Most technological inventions need some time to get acquainted to and settle in. Although I consider myself an early adopter for general technology and gadgets, at the current rate new technology and systems are being introduced it is a real challenge to keep up tacit knowledge by using and adopting all the available technology. In this short personal history I will review some changes in technology (related to games, music and available networks) I experienced in the last 25 years.
Around 1984 I had my first walkman (for playing my home-recorded cassette-tapes with music) that I used in the early mornings on my newspaper delivery route. We had a Commodore 64 computer (64 kByte that is) with a cassette tapedrive for external memory that I used for loading games. Before turboloader a large game could take up to 45 minutes to load (possibly limited by the maximum lenght of a tape?), later an application called 'turboloader' brought it back to a minute.
Back then you had friends at school who introduced and helped with using new gadgets and technologies. Handheld pocket games like Donkey Kong (from Nintendo) and PacMan were a real rage back then, to the point that it was forbidden to take it to school. Surprisingly these games are still very popular today on several gaming platforms. Parents now would probably call it peer group pressure since the result of playing with a technologically privileged schoolfriend was also getting or begging for one yourself.

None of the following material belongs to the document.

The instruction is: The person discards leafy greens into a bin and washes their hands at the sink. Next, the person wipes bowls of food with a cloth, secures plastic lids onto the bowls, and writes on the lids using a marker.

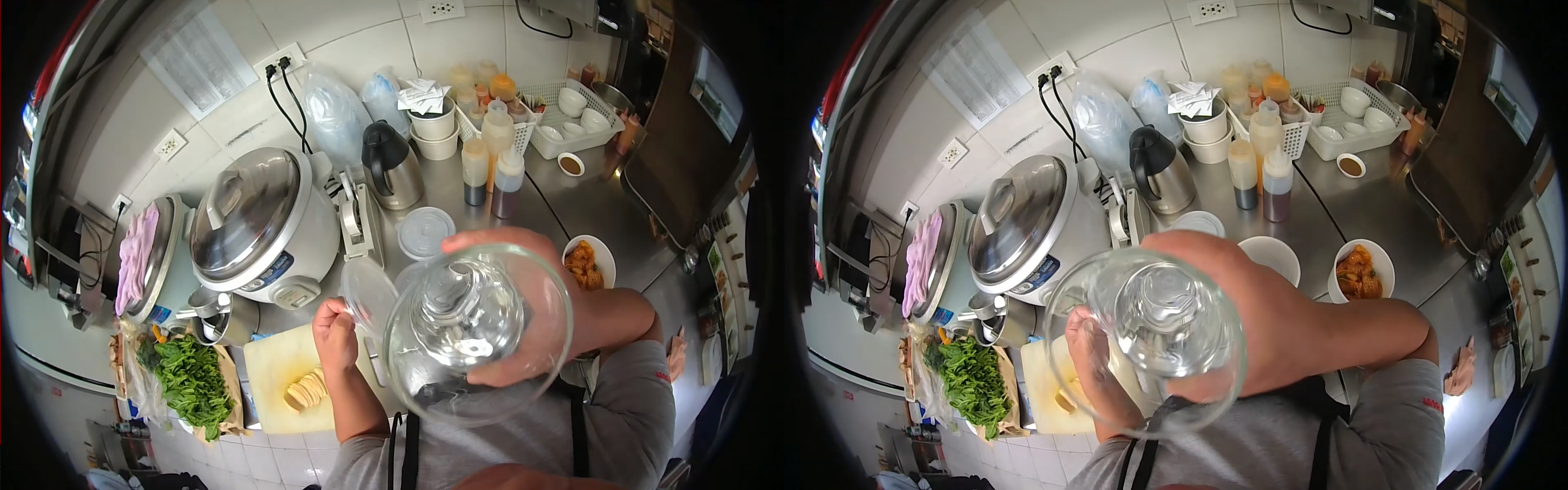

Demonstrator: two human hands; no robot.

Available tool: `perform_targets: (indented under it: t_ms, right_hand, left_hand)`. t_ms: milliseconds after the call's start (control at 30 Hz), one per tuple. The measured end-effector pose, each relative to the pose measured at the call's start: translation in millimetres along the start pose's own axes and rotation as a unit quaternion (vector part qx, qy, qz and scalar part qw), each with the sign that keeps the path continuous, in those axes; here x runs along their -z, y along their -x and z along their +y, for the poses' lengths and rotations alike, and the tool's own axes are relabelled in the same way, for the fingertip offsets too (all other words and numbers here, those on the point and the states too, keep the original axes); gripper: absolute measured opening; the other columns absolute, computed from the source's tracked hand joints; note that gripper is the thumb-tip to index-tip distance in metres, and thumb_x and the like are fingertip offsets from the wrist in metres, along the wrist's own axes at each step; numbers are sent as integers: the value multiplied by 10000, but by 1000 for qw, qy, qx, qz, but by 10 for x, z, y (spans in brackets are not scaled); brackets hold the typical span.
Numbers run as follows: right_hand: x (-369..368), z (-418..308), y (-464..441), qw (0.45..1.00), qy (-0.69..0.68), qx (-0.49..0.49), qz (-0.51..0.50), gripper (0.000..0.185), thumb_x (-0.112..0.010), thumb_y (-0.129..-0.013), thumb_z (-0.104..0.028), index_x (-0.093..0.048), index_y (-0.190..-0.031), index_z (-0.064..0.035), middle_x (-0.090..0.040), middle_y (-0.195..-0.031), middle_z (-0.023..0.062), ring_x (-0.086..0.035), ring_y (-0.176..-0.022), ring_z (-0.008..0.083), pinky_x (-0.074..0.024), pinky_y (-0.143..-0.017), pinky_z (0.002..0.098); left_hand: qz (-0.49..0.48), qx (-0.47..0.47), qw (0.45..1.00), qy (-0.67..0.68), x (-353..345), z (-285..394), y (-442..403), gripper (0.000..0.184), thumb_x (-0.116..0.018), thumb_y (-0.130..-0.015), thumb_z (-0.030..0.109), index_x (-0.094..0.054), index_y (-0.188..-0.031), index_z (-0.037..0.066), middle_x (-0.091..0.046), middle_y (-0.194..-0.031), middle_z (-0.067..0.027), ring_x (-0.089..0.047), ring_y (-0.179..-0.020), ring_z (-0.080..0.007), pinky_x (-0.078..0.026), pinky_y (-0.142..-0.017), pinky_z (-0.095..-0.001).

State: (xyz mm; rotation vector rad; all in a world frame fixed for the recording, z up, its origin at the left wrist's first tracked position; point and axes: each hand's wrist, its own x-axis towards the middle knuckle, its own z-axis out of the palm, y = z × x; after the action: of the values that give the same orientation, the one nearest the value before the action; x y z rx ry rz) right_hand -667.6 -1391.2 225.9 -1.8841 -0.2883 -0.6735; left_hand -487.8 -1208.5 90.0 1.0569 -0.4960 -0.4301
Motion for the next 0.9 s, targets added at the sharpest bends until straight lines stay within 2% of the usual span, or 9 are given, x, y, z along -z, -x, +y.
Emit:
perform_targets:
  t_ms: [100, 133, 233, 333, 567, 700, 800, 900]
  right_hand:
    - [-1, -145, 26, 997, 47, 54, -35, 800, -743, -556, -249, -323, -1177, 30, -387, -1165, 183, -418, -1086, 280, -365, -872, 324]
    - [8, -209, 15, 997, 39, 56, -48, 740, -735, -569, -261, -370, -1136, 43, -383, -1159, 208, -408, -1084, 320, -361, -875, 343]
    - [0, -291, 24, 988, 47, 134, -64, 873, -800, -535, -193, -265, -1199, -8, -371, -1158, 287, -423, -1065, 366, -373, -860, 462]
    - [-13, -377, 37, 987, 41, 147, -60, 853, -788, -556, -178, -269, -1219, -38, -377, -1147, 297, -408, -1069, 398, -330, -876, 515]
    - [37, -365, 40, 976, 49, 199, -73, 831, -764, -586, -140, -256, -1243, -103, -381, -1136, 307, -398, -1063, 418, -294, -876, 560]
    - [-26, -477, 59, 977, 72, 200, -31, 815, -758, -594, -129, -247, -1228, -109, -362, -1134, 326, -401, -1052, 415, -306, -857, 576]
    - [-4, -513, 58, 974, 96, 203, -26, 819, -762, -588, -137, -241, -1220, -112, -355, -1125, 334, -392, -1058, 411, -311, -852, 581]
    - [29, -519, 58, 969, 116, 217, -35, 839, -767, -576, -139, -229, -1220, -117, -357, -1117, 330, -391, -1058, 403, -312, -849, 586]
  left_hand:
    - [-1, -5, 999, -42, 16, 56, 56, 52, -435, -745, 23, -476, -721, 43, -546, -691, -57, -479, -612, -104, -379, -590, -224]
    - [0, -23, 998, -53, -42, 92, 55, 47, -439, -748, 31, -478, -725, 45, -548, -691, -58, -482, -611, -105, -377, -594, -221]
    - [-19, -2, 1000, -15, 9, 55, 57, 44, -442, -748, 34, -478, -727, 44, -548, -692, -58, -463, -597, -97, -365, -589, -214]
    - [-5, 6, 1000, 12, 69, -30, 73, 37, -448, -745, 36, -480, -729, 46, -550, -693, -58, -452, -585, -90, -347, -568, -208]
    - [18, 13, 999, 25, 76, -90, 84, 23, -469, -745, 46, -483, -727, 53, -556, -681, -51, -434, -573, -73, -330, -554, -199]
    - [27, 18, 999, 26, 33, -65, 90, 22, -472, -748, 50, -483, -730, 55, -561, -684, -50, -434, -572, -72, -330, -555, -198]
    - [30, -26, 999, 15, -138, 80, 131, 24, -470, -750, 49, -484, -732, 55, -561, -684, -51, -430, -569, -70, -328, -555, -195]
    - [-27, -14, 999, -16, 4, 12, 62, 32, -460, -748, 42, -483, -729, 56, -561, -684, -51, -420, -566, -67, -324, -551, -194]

In 1985 I got introduced to 27 MC (CB) and bought one 22 channel (0.5 watt), in 1986 I started buying and experimenting with larger CB (4 x 80 + more lineair power), FM transmitters (building them) and pirate stations (with a few CB friends) since I was inspired by the story of Radio Veronica. My vinyl recordcollection grew these years from 3 to more than 800 12 inch album records mostly from Koninginnedag (Dutch Queensday) and fleamarket sales. In the early 90's I added some more to my current 1200+ vinyl record collection (about 80% various artists albums). The reason I bought second hand LP's on fleamarkets initially was that it was affordable. An average between € 0.50 - 1.50 per record. An interesting observation for me is that the perceived value of a secondhand Compact Disc (CD) is still much higher (€ 1.00 - 5.00) than that of an LP even if it is the same album. Same is true for secondhand and even more supprisingly new VHS-tapes (low price) and DVD's (high price), it is even more interesting because the productioncosts of a DVD's are less than 25% than that of anVHS-tape. Yes of course do I know VHS is phased out in favor of DVD-R and memorycards but my point is it seems to follow a common trend when substituting old with new technology.
Around 1987 I bought myself an autoreverse walkman with external mic-recorder and FM radio-receiver. There was no music-station on the Dutch radio during my early morning paperroute, so I had my personal FM music broadcasting station (Radio GoGo) in Hilversum during my paperroute. The whole idea of creating a music compilation on tape as my personal radiostation with jingles and then broadcasting it to myself appealed to me. The radio broadcast was fulfilling my personal need for early morning uptempo music but possibly serving a much larger audience of spontaneous listeners who just happened to scan for radiostations from 5:30 to 7:30 a.m.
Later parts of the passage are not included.